* Requirement *
All lines in the data below carrying the string "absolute" are to be located and copied.

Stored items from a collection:
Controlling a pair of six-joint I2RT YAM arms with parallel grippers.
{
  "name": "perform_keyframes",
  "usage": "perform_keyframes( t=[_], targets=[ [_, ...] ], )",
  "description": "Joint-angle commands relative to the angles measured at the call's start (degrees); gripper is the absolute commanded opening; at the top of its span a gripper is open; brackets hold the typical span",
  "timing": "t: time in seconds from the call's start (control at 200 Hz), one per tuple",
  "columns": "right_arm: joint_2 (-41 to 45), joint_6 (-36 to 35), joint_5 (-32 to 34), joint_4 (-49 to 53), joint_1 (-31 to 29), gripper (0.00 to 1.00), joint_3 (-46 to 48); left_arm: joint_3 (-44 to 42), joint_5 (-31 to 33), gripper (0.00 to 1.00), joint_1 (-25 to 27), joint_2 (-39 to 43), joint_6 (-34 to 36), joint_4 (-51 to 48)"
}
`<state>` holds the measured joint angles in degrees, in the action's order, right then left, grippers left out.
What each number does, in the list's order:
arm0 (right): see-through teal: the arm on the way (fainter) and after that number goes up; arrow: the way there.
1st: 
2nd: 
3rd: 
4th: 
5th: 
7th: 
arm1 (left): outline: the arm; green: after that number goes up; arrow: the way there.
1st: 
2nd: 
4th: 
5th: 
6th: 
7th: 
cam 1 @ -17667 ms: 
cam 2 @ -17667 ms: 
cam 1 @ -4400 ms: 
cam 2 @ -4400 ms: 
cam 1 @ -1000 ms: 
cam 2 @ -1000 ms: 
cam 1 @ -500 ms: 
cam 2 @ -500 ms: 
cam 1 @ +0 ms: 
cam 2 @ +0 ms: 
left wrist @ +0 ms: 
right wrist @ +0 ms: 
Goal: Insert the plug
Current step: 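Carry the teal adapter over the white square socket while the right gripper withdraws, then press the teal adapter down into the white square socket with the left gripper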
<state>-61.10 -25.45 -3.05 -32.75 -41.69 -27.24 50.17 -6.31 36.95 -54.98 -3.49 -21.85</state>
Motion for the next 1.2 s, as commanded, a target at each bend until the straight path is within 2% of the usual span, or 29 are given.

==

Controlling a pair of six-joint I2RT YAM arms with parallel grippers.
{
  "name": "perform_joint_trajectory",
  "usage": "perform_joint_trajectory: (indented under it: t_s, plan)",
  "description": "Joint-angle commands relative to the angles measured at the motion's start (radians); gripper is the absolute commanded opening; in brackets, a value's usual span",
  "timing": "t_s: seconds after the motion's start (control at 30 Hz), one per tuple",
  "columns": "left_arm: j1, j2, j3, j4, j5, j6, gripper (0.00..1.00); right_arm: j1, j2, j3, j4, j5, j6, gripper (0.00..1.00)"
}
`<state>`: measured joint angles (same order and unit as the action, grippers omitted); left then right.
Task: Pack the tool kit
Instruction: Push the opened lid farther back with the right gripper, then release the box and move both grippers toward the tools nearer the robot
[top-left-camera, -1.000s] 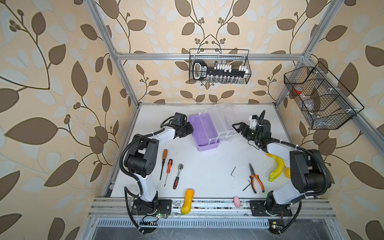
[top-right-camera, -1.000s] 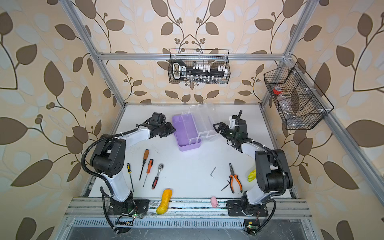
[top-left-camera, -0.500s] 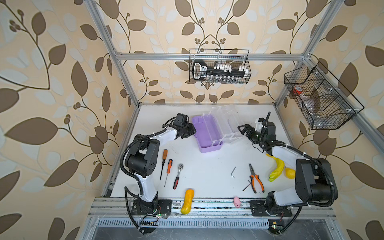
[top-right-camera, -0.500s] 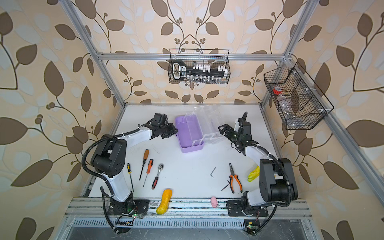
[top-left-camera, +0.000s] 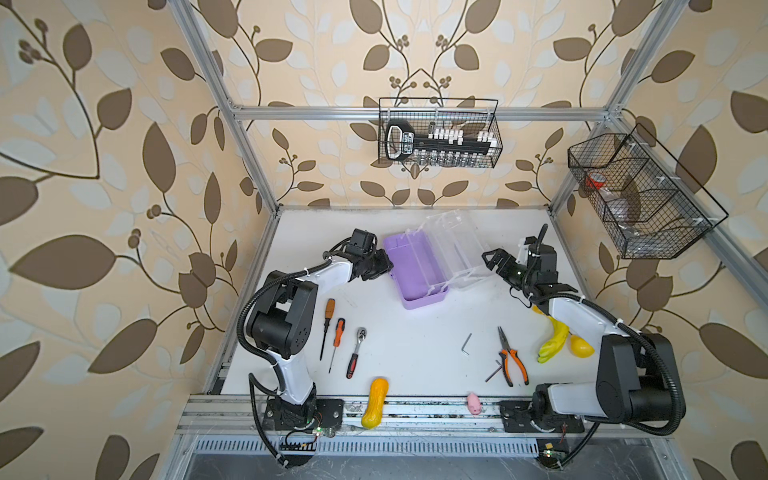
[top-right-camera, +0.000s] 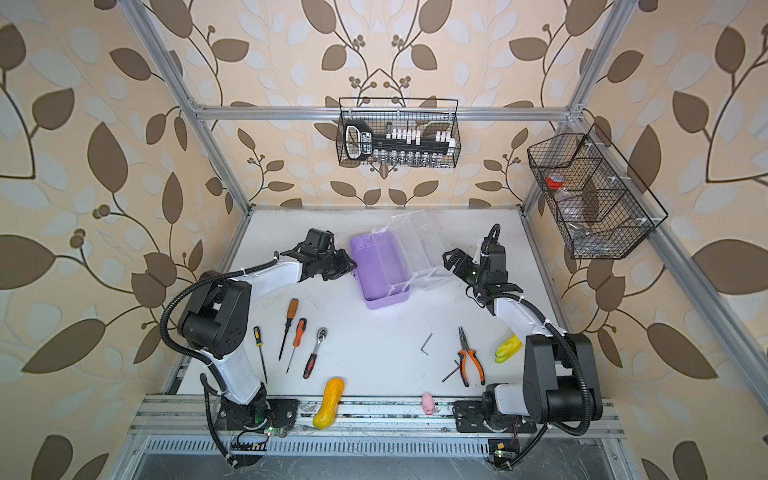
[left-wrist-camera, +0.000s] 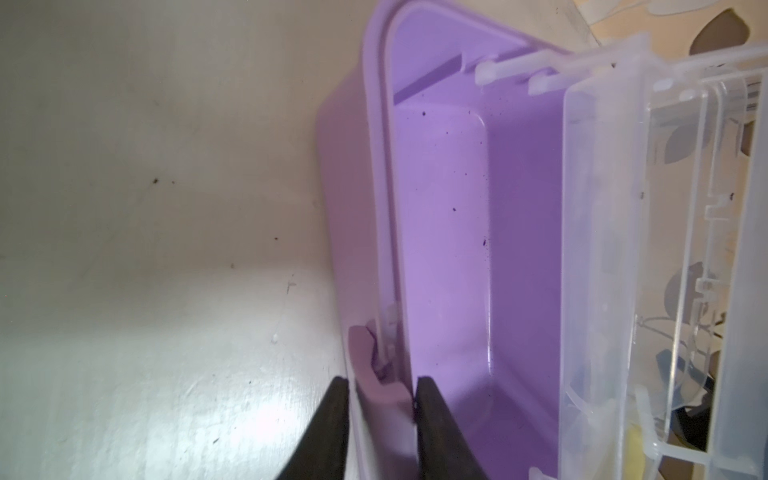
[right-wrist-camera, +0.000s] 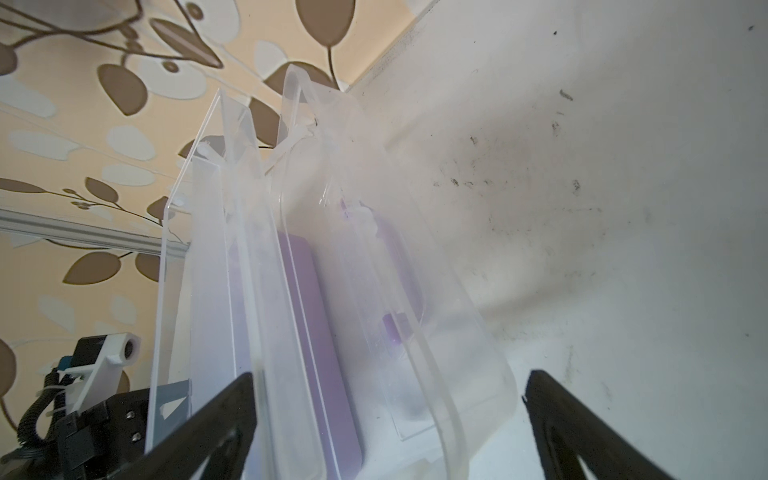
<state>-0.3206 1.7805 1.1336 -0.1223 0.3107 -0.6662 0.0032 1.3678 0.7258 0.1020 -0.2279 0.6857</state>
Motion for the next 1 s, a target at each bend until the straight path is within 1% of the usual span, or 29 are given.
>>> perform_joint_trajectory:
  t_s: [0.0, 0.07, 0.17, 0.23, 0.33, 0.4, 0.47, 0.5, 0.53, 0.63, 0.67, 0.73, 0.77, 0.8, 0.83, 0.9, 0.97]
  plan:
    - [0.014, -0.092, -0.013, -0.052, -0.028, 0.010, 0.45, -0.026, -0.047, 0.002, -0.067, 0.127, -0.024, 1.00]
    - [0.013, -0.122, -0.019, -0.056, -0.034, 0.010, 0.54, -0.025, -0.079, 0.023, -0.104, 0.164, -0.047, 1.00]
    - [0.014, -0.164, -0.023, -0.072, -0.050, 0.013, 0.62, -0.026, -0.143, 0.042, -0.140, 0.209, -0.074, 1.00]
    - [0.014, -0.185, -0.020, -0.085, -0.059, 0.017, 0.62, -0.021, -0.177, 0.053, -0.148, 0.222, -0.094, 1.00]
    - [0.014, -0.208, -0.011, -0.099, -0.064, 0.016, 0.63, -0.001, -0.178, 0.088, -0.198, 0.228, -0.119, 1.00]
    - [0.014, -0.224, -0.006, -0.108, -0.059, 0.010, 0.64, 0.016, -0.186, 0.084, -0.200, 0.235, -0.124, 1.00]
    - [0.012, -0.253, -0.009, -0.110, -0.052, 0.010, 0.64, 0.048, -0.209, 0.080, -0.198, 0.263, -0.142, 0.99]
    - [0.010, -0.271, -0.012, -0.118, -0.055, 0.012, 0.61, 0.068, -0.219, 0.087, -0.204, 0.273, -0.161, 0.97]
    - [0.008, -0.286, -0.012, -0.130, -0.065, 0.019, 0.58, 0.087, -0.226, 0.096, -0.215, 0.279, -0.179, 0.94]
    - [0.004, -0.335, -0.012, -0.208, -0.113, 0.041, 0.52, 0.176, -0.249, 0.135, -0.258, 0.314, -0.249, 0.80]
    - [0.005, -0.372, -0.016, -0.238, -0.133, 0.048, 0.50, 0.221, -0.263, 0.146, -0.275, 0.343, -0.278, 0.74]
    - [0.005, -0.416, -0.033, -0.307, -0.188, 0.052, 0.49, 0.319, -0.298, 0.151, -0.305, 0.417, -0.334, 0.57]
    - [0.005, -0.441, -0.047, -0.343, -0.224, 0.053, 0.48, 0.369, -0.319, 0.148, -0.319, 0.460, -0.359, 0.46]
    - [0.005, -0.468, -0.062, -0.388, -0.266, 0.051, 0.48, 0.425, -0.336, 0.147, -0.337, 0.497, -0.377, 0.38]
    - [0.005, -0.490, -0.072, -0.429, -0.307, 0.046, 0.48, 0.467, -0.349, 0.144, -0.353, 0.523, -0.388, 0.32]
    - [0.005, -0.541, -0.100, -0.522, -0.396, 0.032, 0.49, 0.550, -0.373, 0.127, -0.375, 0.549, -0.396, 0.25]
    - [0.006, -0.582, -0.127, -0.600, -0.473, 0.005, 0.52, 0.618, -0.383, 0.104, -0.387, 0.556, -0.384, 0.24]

* Solution for this task *
  "description": "Joint-angle commands relative to the angles measured at the call's start (degrees); gripper is the absolute commanded opening; at the top of its span a gripper is open; brackets hold the typical span",
  "description": "Joint-angle commands relative to the angles measured at the motion's start (radians); gripper is the absolute commanded opening; in brackets, a value's usual span",

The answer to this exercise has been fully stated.